2026-05-04 17:13:19 -06:00 · 2026-05-04 17:13:19 -06:00 · bea1a1cd0c
commit bea1a1cd0c
parent 9703279bc8
9 changed files with 427 additions and 23 deletions
--- a/CHANGELOG.md
+++ b/CHANGELOG.md
@ -2,6 +2,53 @@

 All notable changes to `informix-db`. Versioning is [CalVer](https://calver.org/) — `YYYY.MM.DD` for date-based releases, `YYYY.MM.DD.N` for same-day post-releases per PEP 440.

+## 2026.05.04.4 — UTF-8 / multibyte locale support
+
+Threads the connection's `CLIENT_LOCALE` through to user-data string codecs so multibyte locales (UTF-8, etc.) round-trip correctly. The driver previously hardcoded `iso-8859-1` for every string conversion — fine for Western European text, broken-by-design for CJK, Cyrillic, Arabic, emoji.
+
+### Added
+
+- **`Connection.encoding`** property — reports the Python codec name derived from `CLIENT_LOCALE` (e.g., `iso-8859-1`, `utf-8`, `iso-8859-15`). Default for a connection without `client_locale=` is `iso-8859-1` (compatible with the legacy default).
+
+- **`informix_db.connections._python_encoding_from_locale(locale: str)`** — maps Informix locale strings (`en_US.utf8`, `en_US.8859-1`, `en_US.819`) to Python codec names.
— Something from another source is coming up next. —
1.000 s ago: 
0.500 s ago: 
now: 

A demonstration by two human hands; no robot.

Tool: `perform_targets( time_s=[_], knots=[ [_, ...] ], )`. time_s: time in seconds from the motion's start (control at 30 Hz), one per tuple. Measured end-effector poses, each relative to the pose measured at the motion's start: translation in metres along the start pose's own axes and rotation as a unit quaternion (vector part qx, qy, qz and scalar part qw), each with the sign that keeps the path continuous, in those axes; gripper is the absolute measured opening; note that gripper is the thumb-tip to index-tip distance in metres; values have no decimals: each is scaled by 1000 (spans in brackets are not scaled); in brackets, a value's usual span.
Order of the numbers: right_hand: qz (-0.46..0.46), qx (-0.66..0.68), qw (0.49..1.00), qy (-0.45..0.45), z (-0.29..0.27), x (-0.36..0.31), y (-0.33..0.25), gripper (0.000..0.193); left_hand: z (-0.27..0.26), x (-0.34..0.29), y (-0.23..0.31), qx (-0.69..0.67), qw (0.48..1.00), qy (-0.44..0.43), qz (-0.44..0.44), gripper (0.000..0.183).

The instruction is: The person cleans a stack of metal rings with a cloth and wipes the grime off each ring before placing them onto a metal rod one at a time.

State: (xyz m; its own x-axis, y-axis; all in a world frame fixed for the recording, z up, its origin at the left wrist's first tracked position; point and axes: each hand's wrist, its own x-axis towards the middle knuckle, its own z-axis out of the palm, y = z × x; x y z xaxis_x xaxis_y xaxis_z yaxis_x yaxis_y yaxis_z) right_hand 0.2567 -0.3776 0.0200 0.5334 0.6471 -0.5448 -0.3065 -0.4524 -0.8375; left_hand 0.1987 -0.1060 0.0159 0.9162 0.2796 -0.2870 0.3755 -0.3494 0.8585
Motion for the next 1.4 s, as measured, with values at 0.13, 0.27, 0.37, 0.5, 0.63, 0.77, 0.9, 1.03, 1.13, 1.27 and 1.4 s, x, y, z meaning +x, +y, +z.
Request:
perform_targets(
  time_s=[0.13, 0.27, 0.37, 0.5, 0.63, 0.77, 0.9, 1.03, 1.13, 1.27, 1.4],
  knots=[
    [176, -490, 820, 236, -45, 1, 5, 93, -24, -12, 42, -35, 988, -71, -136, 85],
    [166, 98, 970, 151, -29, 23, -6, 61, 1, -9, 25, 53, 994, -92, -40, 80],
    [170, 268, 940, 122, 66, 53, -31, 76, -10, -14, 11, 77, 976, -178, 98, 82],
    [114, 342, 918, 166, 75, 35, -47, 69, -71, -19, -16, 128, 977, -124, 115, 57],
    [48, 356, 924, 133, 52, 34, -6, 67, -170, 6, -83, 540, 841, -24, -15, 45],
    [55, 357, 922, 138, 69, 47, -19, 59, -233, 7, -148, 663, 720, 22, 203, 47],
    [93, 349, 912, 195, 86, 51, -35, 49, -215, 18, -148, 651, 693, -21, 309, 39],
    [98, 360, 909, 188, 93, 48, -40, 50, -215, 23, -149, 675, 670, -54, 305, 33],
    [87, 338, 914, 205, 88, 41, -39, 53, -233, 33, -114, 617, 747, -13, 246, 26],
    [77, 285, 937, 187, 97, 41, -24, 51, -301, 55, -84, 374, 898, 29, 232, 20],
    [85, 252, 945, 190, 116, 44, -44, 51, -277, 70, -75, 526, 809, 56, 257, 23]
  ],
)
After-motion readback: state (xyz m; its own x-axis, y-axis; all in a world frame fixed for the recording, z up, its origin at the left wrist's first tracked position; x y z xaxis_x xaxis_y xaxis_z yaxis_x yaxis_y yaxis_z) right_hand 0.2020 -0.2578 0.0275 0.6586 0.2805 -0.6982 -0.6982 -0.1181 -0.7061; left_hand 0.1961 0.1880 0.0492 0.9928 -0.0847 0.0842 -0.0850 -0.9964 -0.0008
Falls back to `iso-8859-1` for unknown / unsuffixed forms.
+
+### Changed
+
+- **`encode_param(value, encoding=...)`** and `_encode_str(value, encoding=...)` honor the connection's encoding instead of hardcoded `iso-8859-1`. Cursor's `_emit_bind_params` forwards `self._conn.encoding` per parameter.
+
+- **`decode(type_code, raw, encoding=...)`** and `parse_tuple_payload(reader, columns, encoding=...)` thread the encoding to string column decoders (CHAR, VARCHAR, NCHAR, NVCHAR, LVARCHAR). Cursor's `_read_fetch_response` forwards `self._conn.encoding`.
+
+- **Smart-LOB CLOB encode/decode** (`write_blob_column`, simple-LOB TEXT fetch) honor `self._conn.encoding`.
+
+- **Fast-path RPC** (`Connection.fast_path_call`) honors `self._encoding` for its bound parameters.
+
+### Boundary discipline
+
+Protocol-level strings stay `iso-8859-1` (always ASCII, never user-controlled): cursor names, function signatures, server-fabricated SQ_FILE virtual filenames, error "near tokens", SQL keywords/identifiers. Only user-data strings (column values, parameter binds) follow `CLIENT_LOCALE`.
+
+### Error handling
+
+Encoding-can't-represent-this-value (e.g., `"你好"` on an `8859-1` connection) now raises `informix_db.DataError` instead of letting Python's `UnicodeEncodeError` leak. The cursor releases the prepared statement before propagating, so the connection survives cleanly for the next query.
+
+### Tests
+
+9 new integration tests in `tests/test_unicode.py`:
+- ASCII round-trip (regression)
+- Latin-1 high-bit chars round-trip on default locale
+- Full byte range 0x20-0xFE round-trip via VARCHAR
+- Locale → Python codec mapping for common forms
+- `Connection.encoding` exposes the resolved codec
+- UTF-8 locale negotiation (server transcodes for ASCII even with 8859-1 DB)
+- UTF-8 multibyte round-trip (skipped without `IFX_UTF8_DATABASE` env var pointing to a UTF-8 database)
+- Non-representable char raises `DataError` cleanly; connection survives
+- CLOB column round-trips Latin-1 text honoring connection encoding
+
+Total: **69 unit + 212 integration = 281 tests**.
+
+### Limitations
+
+- Multibyte UTF-8 storage requires both `client_locale='en_US.utf8'` AND a database whose `DB_LOCALE` is UTF-8. The dev container's `testdb` is `8859-1`, so storing CJK chars there will continue to fail server-side regardless of the client codec. The `test_utf8_multibyte_round_trip` test is gated on the `IFX_UTF8_DATABASE` env var pointing to a UTF-8 database.
+
 ## 2026.05.04.3 — Resilience tests (fault injection)

 ### Added
--- a/pyproject.toml
+++ b/pyproject.toml
@ -1,6 +1,6 @@
 [project]
 name = "informix-db"
-version = "2026.05.04.3"
+version = "2026.05.04.4"
 description = "Pure-Python driver for IBM Informix IDS — speaks the SQLI wire protocol over raw sockets. No CSDK, no JVM, no native libraries."
 readme = "README.md"
 license = { text = "MIT" }
--- a/src/informix_db/_fastpath.py
+++ b/src/informix_db/_fastpath.py
@ -77,6 +77,7 @@ def build_exfp_routine_pdu(
    db_name: str,
    handle: int,
    params: tuple,
+    encoding: str = "iso-8859-1",
 ) -> bytes:
    """Build a ``SQ_EXFPROUTINE`` request PDU.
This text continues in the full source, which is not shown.